“But in correction, above all avoid anger and bitterness of spirit. Otherwise you may seem to wish not to amend a friend so much as to vent your own spleen. Indeed, I have observed that in reproving friends some people hide their growing bitterness and overflowing rage under the cloak of zeal or frankness. As a result… such correction has done more harm than good.”
Aelred of Rievaulx, On Spiritual Friendship

Sometimes it seems that great writers on the moral life have been sitting in my living room. Watching how I act toward my wife.

It’s the line “such correction has done more harm than good” that really gets me. How many times have I thought to myself, “Why is it that people around me find it hard to appreciate my insights into their problems? Even my wife!” How many discussions have turned into arguments, only to end as fights.

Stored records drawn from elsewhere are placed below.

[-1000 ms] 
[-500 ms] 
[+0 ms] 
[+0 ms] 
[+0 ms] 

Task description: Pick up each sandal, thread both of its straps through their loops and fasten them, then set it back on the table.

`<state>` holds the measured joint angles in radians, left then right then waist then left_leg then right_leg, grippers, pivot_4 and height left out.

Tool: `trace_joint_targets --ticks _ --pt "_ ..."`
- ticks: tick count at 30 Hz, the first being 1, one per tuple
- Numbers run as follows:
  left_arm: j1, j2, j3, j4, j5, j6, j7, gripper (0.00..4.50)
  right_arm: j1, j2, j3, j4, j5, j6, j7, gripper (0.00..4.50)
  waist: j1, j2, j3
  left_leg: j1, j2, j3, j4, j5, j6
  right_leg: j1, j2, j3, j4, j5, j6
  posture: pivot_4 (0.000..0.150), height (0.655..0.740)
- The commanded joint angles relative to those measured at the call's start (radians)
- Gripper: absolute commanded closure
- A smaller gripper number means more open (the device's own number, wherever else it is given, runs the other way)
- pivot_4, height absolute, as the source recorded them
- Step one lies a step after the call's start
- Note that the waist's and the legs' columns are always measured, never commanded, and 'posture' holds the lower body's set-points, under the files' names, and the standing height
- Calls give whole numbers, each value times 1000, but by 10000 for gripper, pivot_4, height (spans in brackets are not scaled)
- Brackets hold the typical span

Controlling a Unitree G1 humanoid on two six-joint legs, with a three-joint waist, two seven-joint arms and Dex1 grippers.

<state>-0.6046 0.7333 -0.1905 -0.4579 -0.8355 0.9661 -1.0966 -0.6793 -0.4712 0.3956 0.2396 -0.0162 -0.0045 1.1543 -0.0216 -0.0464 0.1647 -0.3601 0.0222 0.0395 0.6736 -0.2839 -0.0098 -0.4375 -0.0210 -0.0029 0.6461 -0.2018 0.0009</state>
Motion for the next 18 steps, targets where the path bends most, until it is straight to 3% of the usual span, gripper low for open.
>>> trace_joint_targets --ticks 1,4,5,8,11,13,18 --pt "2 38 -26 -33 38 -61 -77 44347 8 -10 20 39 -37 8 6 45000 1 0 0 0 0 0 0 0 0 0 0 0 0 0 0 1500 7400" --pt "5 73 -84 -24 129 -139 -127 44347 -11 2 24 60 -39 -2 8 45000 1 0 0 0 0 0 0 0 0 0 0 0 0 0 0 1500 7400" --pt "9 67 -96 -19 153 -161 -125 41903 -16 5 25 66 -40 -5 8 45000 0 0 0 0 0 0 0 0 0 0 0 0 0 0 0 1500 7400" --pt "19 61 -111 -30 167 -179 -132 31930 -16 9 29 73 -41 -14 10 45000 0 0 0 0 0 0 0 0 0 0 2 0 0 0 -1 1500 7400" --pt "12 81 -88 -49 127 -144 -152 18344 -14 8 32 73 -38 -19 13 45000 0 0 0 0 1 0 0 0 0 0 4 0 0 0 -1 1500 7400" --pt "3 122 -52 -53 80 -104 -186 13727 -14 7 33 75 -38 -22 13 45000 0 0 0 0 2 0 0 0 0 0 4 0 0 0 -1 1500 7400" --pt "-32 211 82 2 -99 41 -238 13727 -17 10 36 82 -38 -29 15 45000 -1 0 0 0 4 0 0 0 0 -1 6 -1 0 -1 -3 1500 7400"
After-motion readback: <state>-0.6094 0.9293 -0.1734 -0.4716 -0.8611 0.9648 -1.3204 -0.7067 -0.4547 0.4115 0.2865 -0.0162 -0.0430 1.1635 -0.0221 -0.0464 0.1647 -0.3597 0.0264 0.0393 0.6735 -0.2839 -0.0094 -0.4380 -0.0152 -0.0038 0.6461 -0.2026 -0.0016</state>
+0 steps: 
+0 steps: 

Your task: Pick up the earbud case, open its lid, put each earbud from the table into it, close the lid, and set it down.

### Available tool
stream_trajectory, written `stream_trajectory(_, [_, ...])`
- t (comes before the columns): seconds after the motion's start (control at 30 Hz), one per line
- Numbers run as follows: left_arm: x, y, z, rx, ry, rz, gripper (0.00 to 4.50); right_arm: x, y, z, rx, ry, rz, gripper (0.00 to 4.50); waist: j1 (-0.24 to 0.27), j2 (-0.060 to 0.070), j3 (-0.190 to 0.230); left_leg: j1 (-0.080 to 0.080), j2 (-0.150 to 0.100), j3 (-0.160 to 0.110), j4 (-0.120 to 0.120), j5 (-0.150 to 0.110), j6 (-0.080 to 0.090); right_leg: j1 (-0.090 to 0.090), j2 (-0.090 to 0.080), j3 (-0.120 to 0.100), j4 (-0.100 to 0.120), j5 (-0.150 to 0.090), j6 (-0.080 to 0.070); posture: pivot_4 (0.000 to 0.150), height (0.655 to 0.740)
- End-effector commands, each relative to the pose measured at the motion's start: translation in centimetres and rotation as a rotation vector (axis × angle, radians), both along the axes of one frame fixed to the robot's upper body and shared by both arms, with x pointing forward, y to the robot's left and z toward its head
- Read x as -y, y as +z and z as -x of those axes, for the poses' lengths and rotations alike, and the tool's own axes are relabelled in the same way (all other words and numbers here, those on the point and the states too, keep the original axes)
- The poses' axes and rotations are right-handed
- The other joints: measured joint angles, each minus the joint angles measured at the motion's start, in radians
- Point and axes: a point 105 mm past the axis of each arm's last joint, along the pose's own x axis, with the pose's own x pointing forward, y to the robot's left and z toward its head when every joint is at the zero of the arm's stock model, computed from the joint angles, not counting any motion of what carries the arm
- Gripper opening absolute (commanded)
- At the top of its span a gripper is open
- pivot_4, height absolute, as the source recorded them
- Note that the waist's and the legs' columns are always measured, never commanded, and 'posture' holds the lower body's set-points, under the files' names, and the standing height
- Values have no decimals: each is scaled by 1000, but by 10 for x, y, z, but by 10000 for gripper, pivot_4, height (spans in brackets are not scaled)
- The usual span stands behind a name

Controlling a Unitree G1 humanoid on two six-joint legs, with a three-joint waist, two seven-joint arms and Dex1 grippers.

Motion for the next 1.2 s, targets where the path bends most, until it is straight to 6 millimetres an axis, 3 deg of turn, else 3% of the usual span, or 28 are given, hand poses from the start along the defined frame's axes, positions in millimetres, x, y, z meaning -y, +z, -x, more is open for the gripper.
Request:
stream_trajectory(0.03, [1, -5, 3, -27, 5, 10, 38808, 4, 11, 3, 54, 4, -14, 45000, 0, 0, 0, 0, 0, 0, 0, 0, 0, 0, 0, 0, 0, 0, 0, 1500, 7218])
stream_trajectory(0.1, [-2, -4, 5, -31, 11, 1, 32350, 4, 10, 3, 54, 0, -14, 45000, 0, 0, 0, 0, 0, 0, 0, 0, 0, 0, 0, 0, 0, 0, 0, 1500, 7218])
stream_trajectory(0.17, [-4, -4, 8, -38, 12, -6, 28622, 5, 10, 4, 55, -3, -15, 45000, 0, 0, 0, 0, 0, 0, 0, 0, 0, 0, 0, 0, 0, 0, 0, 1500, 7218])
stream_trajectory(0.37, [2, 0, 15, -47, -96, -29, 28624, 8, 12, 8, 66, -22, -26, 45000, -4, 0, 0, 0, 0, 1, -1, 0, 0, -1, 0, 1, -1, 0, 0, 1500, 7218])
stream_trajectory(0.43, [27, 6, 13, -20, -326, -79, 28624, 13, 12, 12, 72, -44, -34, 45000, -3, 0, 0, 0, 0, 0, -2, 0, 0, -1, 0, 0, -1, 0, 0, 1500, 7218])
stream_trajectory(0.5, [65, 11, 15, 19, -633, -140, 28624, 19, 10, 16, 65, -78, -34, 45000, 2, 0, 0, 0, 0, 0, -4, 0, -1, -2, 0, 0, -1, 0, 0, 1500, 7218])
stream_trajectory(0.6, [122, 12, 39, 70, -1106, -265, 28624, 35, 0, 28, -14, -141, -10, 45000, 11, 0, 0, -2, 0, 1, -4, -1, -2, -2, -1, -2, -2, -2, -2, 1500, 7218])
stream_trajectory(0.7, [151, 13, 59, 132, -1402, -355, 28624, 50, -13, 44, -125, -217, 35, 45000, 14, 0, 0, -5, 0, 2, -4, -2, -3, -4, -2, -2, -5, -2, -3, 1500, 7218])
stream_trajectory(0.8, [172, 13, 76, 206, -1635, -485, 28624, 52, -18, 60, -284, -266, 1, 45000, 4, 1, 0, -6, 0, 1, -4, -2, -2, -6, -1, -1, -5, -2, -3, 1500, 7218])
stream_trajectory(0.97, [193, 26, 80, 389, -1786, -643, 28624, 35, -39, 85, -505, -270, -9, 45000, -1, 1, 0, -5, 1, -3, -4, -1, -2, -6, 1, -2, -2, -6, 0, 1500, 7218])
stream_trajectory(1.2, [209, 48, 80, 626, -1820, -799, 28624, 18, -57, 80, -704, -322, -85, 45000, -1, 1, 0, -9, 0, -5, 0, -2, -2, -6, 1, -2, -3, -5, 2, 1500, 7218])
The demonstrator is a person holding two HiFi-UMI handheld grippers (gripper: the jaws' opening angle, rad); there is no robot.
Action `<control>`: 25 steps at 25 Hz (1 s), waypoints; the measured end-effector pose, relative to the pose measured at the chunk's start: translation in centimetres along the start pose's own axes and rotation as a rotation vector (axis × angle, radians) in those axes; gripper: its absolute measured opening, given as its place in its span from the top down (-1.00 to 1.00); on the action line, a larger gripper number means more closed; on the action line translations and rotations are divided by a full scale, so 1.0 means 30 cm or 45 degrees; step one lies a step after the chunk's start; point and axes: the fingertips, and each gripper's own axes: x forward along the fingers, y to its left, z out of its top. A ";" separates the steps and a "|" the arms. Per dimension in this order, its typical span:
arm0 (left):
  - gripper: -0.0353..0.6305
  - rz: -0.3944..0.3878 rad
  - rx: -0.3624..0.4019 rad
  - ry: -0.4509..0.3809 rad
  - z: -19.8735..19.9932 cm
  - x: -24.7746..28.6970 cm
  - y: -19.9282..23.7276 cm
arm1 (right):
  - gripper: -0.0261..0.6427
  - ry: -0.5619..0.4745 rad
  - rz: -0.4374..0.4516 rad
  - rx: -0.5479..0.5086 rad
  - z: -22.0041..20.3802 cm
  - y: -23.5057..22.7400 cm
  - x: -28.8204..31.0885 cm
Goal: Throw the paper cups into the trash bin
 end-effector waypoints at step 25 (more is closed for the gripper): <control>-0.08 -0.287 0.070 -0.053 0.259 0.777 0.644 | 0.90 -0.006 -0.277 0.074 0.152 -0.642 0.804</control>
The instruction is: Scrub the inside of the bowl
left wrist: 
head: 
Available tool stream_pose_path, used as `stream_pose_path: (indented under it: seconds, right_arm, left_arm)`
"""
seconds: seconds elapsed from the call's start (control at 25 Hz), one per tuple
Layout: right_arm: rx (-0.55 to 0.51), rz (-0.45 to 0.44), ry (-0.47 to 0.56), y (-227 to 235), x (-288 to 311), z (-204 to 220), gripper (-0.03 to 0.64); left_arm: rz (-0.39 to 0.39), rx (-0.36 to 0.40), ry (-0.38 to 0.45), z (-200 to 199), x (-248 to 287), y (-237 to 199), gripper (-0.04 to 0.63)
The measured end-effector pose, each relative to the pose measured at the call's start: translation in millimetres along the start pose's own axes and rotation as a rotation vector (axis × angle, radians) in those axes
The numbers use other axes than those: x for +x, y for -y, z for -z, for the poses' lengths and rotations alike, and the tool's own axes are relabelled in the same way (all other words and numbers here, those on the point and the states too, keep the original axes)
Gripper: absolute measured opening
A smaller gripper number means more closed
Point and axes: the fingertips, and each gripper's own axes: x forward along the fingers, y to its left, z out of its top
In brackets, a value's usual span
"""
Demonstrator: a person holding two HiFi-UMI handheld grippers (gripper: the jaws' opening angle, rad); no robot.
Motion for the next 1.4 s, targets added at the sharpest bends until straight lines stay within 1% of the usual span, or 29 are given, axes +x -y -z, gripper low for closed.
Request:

Perhaps sometimes I actually have an insight into something that is ‘wrong’ in my wife, and this is part of why I am surprised when sharing it doesn’t go well. But Aelred  points to the key: my correction was an expression of my anger. And my anger did not convey “I love you, and I’m looking out for you.” Rather, it conveyed: “I love me, and I’m looking out for me.”

When selfishness moves me to make what can only be taken as an attack, then battle has been joined. And the casualties are counted in the erosion of trust, and the memory of words that can’t be taken back.

I have failed to act from my love for you. I have been governed by fear and hurt, and my selfishness has overflowed under the cloak of frankness. And worse, I’ll probably do it again.

So I apologize, and I beg your forgiveness. And I resolve that all my words will truly speak to you, that I love you.

St. Aelred (1109-1167) was the abbot of the English Cistercian monastery in Rievaulx. He is most known for his treatise On Spiritual Friendship.